Magic Diau: a stickler for the jazz and traditional mix

Jazz veteran Magic Diau’s fusion of jazz and Setswana traditional music is symbolic of an artist still trying to come to grips with the direction the industry has taken. It speaks volumes about his desire to hold onto the essence of the music he grew up to.

Rocking a black beret as he enters the Sunday Standard premises for the interview, his sense of style is a visual testament to his reluctance to do a complete crossover. And why should he? There is still a huge audience of old folks out there completely fed-up with today’s bubble-gum music.

At the age of 57, he knows the distance behind him may be far greater than the journey ahead.

This is why, in his own words, he decided to rush to the studio back in 2002 to release his very first studio album, African Rhythms, after more than three decades in the industry.

“I realised most of my peers had started dying one by one,” he tells Lifestyle. “And like me, some of them had never recorded their own solo projects.”

Having performed since the 1980s, he counts some of our local jazz greats like the late Tsilo Baitsile, Malombo, Banjo Mosele, CryzeLefatshe, and Soccer Moruakgomo among his peers.

His only studio recording back then was a track he did with the star-studded cast of TshepoTshola, Hugh Masekela, Buti Tsienyane, Aubry Oki, Banjo Mosele, Cryzer Lefatshe, and Ricky Molefe.
“The song was called ‘Take Me Back to Gaborone’ and we recorded it at Wood Pecker (Gaborone),” Diau says.

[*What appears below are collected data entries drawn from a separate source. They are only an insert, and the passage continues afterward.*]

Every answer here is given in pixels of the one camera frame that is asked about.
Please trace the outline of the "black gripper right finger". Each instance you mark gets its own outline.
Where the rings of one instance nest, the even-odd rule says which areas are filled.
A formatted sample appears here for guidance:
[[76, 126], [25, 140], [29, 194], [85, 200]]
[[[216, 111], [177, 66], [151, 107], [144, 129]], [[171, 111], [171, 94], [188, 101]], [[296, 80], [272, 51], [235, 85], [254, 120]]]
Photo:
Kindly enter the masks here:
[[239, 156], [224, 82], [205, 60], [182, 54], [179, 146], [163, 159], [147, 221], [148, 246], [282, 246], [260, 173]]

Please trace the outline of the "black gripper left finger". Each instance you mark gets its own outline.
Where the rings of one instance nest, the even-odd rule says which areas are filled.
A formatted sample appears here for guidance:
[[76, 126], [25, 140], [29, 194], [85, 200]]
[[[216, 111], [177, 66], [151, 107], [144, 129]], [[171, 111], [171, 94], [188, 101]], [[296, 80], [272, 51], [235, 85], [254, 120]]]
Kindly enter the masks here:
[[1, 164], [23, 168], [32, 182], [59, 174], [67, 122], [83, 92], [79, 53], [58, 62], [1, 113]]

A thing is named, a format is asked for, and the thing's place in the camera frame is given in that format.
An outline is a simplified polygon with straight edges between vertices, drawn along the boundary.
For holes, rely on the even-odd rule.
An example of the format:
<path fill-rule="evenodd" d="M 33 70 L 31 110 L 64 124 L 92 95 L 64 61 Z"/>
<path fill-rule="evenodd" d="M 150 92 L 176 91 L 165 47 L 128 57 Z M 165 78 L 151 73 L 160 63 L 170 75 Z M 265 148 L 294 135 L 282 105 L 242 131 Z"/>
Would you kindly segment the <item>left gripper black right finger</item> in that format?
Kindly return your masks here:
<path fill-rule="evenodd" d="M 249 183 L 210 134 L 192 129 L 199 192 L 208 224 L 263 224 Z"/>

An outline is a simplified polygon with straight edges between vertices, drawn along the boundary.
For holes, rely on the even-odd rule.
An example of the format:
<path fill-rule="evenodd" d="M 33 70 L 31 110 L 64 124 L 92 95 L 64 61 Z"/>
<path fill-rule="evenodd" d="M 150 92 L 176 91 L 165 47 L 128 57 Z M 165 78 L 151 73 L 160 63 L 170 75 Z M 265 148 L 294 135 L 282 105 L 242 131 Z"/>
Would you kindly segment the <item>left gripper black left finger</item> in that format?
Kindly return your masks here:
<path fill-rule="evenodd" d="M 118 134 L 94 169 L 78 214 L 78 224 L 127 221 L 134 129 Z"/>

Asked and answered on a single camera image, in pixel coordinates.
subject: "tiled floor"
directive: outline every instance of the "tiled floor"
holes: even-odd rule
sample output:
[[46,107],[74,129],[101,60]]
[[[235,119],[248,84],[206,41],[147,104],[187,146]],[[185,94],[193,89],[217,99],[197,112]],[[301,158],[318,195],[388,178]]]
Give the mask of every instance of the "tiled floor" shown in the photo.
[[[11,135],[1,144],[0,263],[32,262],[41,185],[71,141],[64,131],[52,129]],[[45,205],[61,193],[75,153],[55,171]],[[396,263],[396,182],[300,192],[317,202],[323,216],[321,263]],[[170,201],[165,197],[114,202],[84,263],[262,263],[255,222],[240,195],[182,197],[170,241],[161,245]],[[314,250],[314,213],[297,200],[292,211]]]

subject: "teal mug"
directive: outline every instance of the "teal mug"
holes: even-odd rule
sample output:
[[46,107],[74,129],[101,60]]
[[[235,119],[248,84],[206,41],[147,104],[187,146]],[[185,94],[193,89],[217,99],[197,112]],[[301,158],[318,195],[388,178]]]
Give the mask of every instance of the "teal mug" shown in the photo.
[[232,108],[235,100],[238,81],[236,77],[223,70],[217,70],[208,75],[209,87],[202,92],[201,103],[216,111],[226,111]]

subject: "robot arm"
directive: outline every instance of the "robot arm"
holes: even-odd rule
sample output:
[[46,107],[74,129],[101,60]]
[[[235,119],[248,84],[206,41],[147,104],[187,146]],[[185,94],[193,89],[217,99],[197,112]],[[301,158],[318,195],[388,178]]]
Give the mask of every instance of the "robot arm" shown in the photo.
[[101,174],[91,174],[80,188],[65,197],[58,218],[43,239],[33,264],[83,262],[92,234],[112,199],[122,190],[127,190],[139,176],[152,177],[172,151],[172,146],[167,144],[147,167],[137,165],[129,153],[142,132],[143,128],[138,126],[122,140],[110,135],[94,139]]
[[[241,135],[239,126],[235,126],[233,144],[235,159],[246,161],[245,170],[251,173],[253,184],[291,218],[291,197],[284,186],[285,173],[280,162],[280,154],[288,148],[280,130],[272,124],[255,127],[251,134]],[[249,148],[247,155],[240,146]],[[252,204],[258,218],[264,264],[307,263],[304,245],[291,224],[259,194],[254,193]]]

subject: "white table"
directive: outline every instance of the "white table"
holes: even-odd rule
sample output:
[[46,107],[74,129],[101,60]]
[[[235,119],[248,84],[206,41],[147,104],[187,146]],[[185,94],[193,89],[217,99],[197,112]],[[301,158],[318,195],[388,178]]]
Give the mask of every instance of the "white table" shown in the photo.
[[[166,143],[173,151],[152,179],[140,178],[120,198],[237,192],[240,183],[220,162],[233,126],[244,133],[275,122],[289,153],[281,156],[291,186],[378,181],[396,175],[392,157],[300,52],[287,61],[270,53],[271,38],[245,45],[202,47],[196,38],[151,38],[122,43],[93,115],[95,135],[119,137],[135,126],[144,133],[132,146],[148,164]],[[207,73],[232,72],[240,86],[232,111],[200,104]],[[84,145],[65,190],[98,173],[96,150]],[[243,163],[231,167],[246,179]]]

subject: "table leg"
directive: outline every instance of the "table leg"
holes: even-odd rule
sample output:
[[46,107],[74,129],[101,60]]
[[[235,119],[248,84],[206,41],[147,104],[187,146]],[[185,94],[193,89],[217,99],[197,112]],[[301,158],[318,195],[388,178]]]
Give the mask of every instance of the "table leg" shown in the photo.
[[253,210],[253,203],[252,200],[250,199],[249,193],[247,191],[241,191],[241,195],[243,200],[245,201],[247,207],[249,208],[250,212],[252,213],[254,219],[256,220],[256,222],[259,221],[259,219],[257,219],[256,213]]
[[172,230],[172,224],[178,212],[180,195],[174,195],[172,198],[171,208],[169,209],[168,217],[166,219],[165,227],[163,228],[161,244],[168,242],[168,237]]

He then founded a group together with Tsilo and Malombo but the two left to join the Botswana Defence Force (BDF).

“I later got together with Lefatshe and we formed a group called Ngwao,” he says. As the name suggests they decided to now go the traditional route by fusing popular Setswana folk songs with jazz.

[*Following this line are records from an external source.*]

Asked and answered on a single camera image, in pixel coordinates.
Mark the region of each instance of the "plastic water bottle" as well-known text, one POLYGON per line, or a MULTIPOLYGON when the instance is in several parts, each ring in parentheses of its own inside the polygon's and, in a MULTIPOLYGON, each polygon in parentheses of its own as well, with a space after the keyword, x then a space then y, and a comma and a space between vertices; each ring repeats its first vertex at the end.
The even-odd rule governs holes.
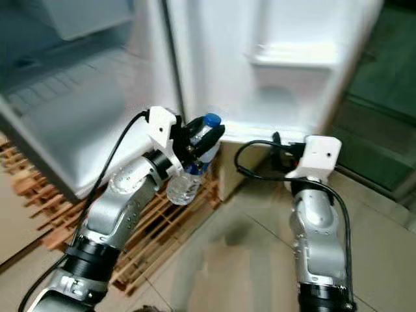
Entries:
MULTIPOLYGON (((203 117, 203 127, 195 136, 190 139, 192 144, 198 143, 201 138, 212 128, 221 124, 221 118, 216 114, 206 114, 203 117)), ((218 141, 209 151, 204 153, 198 160, 203 163, 202 168, 192 164, 185 168, 181 175, 174 177, 168 183, 166 195, 175 205, 187 205, 196 196, 202 182, 202 175, 207 171, 209 164, 214 159, 220 148, 218 141)))

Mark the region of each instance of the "tile floor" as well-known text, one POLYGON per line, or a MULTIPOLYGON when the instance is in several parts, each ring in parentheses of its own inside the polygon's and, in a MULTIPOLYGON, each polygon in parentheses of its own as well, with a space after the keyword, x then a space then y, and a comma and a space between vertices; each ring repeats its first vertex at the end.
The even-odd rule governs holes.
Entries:
MULTIPOLYGON (((416 235, 408 211, 345 176, 330 184, 352 219, 354 291, 360 312, 415 310, 416 235)), ((247 181, 132 297, 111 288, 98 312, 144 304, 163 311, 298 311, 288 218, 291 195, 277 183, 247 181)), ((0 302, 19 299, 58 252, 35 250, 0 275, 0 302)))

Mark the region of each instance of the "bottle cap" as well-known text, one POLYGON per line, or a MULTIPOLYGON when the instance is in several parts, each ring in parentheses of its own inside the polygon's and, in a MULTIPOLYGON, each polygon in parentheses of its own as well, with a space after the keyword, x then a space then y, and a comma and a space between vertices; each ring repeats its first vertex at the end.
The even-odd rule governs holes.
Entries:
POLYGON ((210 112, 203 117, 203 122, 205 125, 208 125, 211 128, 215 128, 221 124, 221 117, 210 112))

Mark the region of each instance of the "cable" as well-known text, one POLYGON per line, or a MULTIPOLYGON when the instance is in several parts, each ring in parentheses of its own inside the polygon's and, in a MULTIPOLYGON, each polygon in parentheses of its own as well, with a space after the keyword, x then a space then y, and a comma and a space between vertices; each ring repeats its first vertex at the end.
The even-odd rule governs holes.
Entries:
MULTIPOLYGON (((75 244, 75 241, 77 240, 79 231, 81 230, 81 226, 86 218, 86 215, 88 213, 88 209, 90 208, 92 202, 94 201, 94 196, 96 195, 97 189, 99 188, 101 182, 103 181, 103 178, 105 176, 105 173, 112 161, 112 158, 114 157, 118 147, 120 146, 120 144, 122 143, 122 140, 124 139, 125 135, 127 134, 128 130, 130 130, 131 126, 140 118, 140 117, 148 117, 149 111, 148 110, 143 110, 142 112, 138 113, 136 116, 133 117, 132 120, 130 120, 130 122, 127 124, 127 126, 124 128, 123 132, 121 133, 120 137, 118 138, 116 144, 114 145, 114 147, 112 148, 112 151, 109 155, 109 158, 107 159, 107 161, 104 164, 104 167, 101 171, 101 173, 99 174, 97 181, 95 182, 94 186, 92 187, 91 191, 88 193, 88 196, 86 197, 86 201, 83 207, 83 211, 79 217, 78 223, 77 223, 77 227, 75 228, 75 231, 73 232, 73 239, 71 242, 71 246, 73 246, 75 244)), ((67 258, 67 255, 64 254, 57 262, 55 262, 53 265, 51 265, 32 285, 31 288, 29 288, 29 290, 26 292, 25 296, 23 297, 23 299, 20 302, 19 308, 18 308, 18 312, 24 312, 25 310, 25 306, 27 304, 27 301, 29 300, 29 298, 31 297, 32 293, 36 290, 36 288, 38 288, 38 286, 41 284, 41 282, 43 282, 44 279, 47 278, 48 275, 50 275, 50 273, 52 273, 52 271, 54 271, 56 268, 59 267, 59 265, 64 262, 67 258)))
POLYGON ((344 217, 345 222, 345 272, 346 272, 346 284, 347 284, 347 291, 348 291, 348 299, 350 302, 354 302, 354 292, 352 289, 352 255, 351 255, 351 226, 350 226, 350 217, 348 215, 348 210, 346 208, 345 202, 343 199, 338 195, 336 191, 334 191, 331 187, 322 184, 320 182, 311 181, 303 178, 291 178, 291 177, 264 177, 258 175, 257 173, 241 166, 239 164, 239 157, 240 154, 248 147, 254 144, 266 144, 269 146, 274 146, 277 148, 281 148, 282 150, 288 151, 285 146, 281 144, 270 142, 266 140, 254 140, 248 143, 245 143, 243 146, 239 148, 234 156, 234 165, 237 168, 237 171, 242 175, 252 178, 252 179, 260 179, 263 181, 279 181, 279 182, 301 182, 301 183, 308 183, 310 185, 314 185, 316 187, 320 187, 322 190, 329 192, 333 195, 333 197, 338 201, 339 205, 341 206, 341 211, 344 217))

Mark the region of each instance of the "refrigerator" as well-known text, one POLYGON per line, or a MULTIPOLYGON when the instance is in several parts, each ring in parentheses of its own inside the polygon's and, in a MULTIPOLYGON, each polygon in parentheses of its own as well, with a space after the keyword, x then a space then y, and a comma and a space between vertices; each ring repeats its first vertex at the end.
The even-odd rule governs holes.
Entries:
MULTIPOLYGON (((129 120, 154 105, 187 122, 220 115, 225 143, 276 131, 283 143, 303 142, 331 125, 381 6, 0 0, 0 130, 74 202, 129 120)), ((128 132, 104 182, 151 149, 146 126, 128 132)))

“I was the first guy to perform Selina,” he says. But the two could still not record their music. They only played live shows around the country and at times opening for recognisable groups like Harare (SA).

It was at the Gaborone City Hall when they performed Harare that he landed his first opportunity to record his own music but he let it slip.

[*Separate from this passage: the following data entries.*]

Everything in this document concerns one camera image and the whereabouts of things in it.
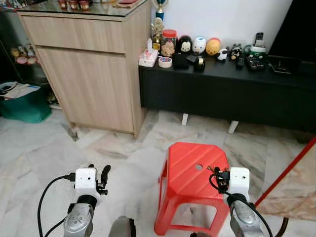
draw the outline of teal storage bin
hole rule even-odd
[[[40,88],[16,99],[1,100],[0,114],[6,119],[39,123],[51,115],[51,109],[43,89]]]

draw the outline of trophy
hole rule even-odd
[[[157,8],[156,17],[159,17],[163,20],[163,8],[168,4],[169,0],[152,0],[155,7]]]

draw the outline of white wall
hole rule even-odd
[[[222,46],[252,43],[264,32],[269,49],[292,0],[169,0],[165,7],[165,29],[178,36],[218,37]]]

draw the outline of tape roll
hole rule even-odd
[[[161,68],[170,68],[172,66],[172,59],[168,57],[161,57],[158,59],[158,64]]]

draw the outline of red plastic stool
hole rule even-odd
[[[165,235],[168,229],[205,232],[212,237],[218,235],[229,208],[223,201],[223,195],[209,183],[209,176],[213,173],[210,168],[214,170],[216,166],[221,170],[229,169],[225,152],[217,146],[175,143],[169,147],[159,178],[159,206],[155,221],[157,235]],[[166,178],[166,186],[161,198],[163,178]],[[171,225],[178,206],[183,203],[214,206],[217,211],[210,228]]]

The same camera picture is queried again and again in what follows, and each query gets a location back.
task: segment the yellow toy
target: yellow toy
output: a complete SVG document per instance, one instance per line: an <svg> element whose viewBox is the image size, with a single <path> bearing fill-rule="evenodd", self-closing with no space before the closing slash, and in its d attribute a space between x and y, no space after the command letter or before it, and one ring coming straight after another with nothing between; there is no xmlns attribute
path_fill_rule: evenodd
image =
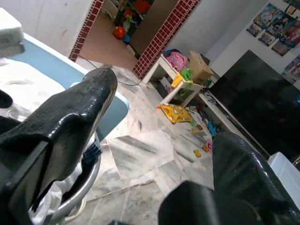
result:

“After being impressed with our performance some guy came over to me and offered me a chance to record in South Africa but I developed cold feet,” he tells Lifestyle.

At the time, Diau says, they did not trust South African record producers.

“They had a reputation for exploiting artists.” This is despite, by his admission, that getting to record an album back in the day was not easy, and too expensive.

“Trying to record live music with a band was no walk in the park. There were no studios around,” he says. “The nearest studio was in Mafikeng.” Making a living off music back in the day, Diau says, was not an easy task. “The community did not make it easy for us. If you wanted to perform for a living they would look down upon you and just assume you must have failed at school,” he says. “My folks had hoped for me to be a teacher instead.”

A decade after releasing his first studio album Diau released ‘Ke a Tshaba’ in 2012 which he is still trying to promote. He says unlike other genres, it is particularly harder for jazz artists to reach bigger audiences through radio because radio stations prefer to play the music exclusively on Sundays.

To try and take his music to the people Diau intends to hold monthly shows at Boetelo Sun Valley Resort (Gaborone Dam south gate). The first show, featuring Trans Kalahari Jazz Quintet, is scheduled for Saturday July 26.